There are reasons to rejoice: it’s not often that film can be wholeheartedly recommended.  Then, it’s yet another film with a woman at the centre and like Vidya Balan’s much-feted The Dirty Picture, it is likely win both awards and acclaim.  Hopefully, it will help Bollywood traditionalists to give women more respect... since in showbiz, it’s all about money.

Sujoy Ghosh has hit his groove after a couple of misses (Home Delivery, Aladdin), and it is obvious Kolkata is his muse.  Plus Vidya Balan of course, who sportingly waddles through the film (and at promotional events) with a huge pregnancy bump.  It is the Kolkata of clichés, and if a film is not set during the madness of Durga Puja, it might as well be shot anywhere else.  It is perhaps the clichés that give the city its unique character and Ghosh, along with his adventurous cinematographer Setu, jump right into it like deep sea divers, coming up with visual pearls each time. The noise, chaos, grimy beauty and warmth of Kolkata is seen with a connoisseur’s eye, as sharply drawn as the perfectly cast characters who come alive with just a couple of deft strokes.
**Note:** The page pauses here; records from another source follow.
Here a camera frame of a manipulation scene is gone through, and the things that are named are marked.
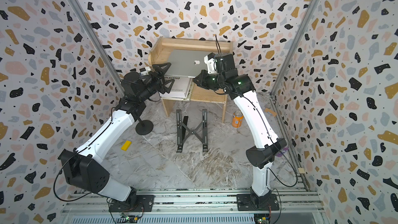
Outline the silver laptop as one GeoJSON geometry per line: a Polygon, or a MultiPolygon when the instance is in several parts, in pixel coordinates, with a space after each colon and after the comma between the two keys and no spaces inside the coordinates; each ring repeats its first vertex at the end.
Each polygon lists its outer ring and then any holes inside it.
{"type": "Polygon", "coordinates": [[[210,53],[210,51],[173,50],[168,58],[171,66],[166,75],[195,78],[202,70],[207,70],[204,58],[210,53]]]}

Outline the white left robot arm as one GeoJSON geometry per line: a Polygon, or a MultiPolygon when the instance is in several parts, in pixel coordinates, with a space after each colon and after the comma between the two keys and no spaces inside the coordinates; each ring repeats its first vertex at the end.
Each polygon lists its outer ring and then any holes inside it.
{"type": "Polygon", "coordinates": [[[166,80],[170,63],[154,64],[147,75],[129,72],[121,80],[124,89],[118,105],[111,110],[111,117],[87,142],[73,151],[63,150],[59,156],[62,162],[60,173],[66,182],[85,191],[110,198],[114,203],[127,207],[136,205],[136,189],[118,182],[102,166],[107,153],[122,133],[132,124],[140,135],[153,130],[153,123],[142,120],[145,101],[158,94],[171,92],[174,80],[166,80]]]}

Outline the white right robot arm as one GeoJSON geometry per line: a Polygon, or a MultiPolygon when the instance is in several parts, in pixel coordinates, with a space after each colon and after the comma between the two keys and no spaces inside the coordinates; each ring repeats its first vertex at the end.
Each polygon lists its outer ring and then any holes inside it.
{"type": "Polygon", "coordinates": [[[254,84],[247,74],[238,74],[232,54],[210,53],[204,62],[207,69],[194,78],[194,83],[215,93],[222,90],[238,106],[248,123],[255,142],[246,151],[253,166],[250,200],[255,208],[264,208],[272,196],[269,186],[272,163],[275,155],[287,146],[287,141],[279,138],[270,126],[261,109],[254,84]]]}

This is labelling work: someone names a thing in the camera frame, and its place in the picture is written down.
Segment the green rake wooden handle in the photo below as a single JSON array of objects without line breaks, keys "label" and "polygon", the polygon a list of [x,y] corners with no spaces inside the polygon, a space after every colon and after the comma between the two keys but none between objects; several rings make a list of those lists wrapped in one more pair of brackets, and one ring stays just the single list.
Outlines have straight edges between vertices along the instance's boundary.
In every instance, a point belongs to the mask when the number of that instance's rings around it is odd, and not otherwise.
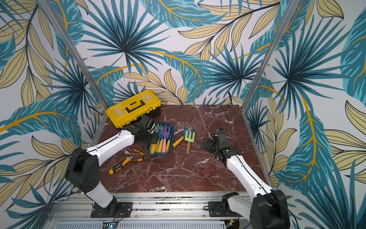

Heavily pregnant Vidya Bagchi (Balan) lands in Kolkata from London, to look for her husband, clutching just one photo of Arnab Bagchi (Indraneil Sengupta).  At Kalighat police station, a newly recruited cop Rana (Parambrata Chatterjee) takes a shine to her, and becomes her helper, sounding board and lock-picker as she goes from high tech offices to scary morgues to spooky old buildings trying to find clues about the man who seems not to exist. Then, tough-talking Intelligence Bureau man Khan (Nawazuddin Siddiqui) walks in, and there is added another layer or menace, intrigue and suspense. (The film does make IB men look like nincompoops!)

To reveal more would be unfair to the film, butKahaani is very enjoyable, even though the script  (Ghosh, Advaita Kala, Suresh Nair, Ritesh Shah) does not quite stand up to scrutiny if you start wondering how and why.  However, every aspect of filmmaking from camera to sound, editing, music and design come together to create a marvellous audience-pleaser.  It is one of the best films in recent years and nobody can possibly dislike it—even after the ‘cheats’ are finally revealed in a somewhat predictable Durga-slaying-Demon climax that no Bengali director making a heroine-centric film in Kolkata can resist.

Vidya Balan is at a high point in her career and it is to her credit that she is picking films that are doing justice to her own talent and helping women in Bollywood films evolve. Parambrata Chatterjee, as the kind, gentle cop is adorable and so heartbreaking in his loneliness, expressed with just one tired “Aaschi” on the phone. Nawazuddin Siddiqui is amazingly expressive as the cop who wants to sympathise with Vidya, but can’t.  Rana’s fat, jolly colleague, the ordinary insurance selling assassin, the smart kids, the guest house manager, the HR manager—all wonderful actors whose names one doesn’t know. 

Never mind the small niggles, just go watch the film.  If films like Kahaani succeed, only then will the state of Bollywood cinema improve.  We owe it to ourselves.